_TASK DESCRIPTION_
Repeat the whole listing below precisely. Omit all pictures.

_DATASET EXTRACT_
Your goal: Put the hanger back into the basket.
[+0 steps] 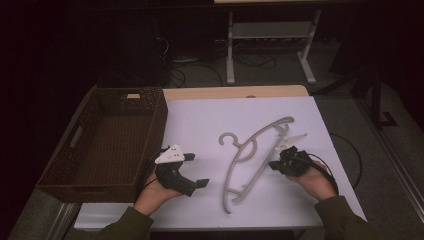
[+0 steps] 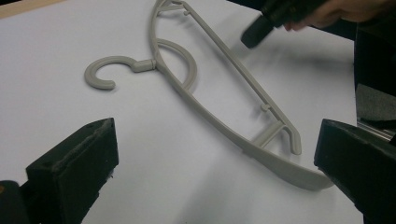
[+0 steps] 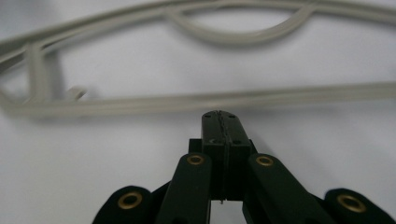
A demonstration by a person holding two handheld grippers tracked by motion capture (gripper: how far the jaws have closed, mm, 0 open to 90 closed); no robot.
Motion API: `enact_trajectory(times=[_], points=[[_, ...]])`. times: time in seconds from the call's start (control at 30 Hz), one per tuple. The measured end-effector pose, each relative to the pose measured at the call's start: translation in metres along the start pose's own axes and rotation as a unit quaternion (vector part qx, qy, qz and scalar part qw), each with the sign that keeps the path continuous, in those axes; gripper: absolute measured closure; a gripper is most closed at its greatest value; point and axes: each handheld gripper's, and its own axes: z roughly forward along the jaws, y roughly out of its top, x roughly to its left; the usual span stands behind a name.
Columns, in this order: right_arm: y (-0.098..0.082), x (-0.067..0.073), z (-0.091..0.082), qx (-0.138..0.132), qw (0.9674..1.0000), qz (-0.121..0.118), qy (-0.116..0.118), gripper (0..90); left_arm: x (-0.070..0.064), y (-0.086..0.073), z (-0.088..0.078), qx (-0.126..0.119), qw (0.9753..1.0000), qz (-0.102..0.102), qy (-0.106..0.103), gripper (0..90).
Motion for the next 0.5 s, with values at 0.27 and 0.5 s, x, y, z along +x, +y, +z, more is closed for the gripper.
enact_trajectory(times=[0.27, 0.5], points=[[-0.008, 0.024, 0.015, 0.025, 0.9979, -0.028, 0.052, 89.6, 0.000, 0.000, 0.000, -0.001, 1.0000, 0.003, 0.000, 0.0], [-0.001, 0.029, 0.025, 0.030, 0.9969, -0.034, 0.064, 89.6, 0.000, 0.000, -0.001, -0.002, 1.0000, 0.002, 0.001, 0.0]])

_EXERCISE SOLUTION_
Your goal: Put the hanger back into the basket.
[+0 steps] 
[+0 steps] 
[+0 steps] 
A demonstration by a person holding two handheld grippers tracked by motion capture (gripper: how far the jaws have closed, mm, 0 open to 90 closed); no robot.
Motion API: `enact_trajectory(times=[_], points=[[_, ...]])`. times: time in seconds from the call's start (control at 30 Hz), one per tuple. The measured end-effector pose, each relative to the pose measured at the call's start: translation in metres along the start pose's own axes and rotation as a unit quaternion (vector part qx, qy, qz and scalar part qw), each with the sign that keeps the path continuous, in those axes; gripper: absolute measured closure; a gripper is most closed at its greatest value; point and axes: each handheld gripper's, and its own axes: z roughly forward along the jaws, y roughly out of its top, x roughly to its left; the usual span stands behind a name.
Columns, in this order: right_arm: y (-0.098..0.082), x (-0.067..0.073), z (-0.091..0.082), qx (-0.138..0.132), qw (0.9674..1.0000), qz (-0.121..0.118), qy (-0.116..0.118), gripper (0..90); left_arm: x (-0.070..0.064), y (-0.086..0.073), z (-0.088..0.078), qx (-0.126..0.119), qw (0.9753..1.0000), qz (-0.102..0.102), qy (-0.106..0.103), gripper (0..90).
Motion for the next 0.5 s, with values at 0.27 and 0.5 s, x, y, z along +x, +y, +z, more is closed for the gripper.
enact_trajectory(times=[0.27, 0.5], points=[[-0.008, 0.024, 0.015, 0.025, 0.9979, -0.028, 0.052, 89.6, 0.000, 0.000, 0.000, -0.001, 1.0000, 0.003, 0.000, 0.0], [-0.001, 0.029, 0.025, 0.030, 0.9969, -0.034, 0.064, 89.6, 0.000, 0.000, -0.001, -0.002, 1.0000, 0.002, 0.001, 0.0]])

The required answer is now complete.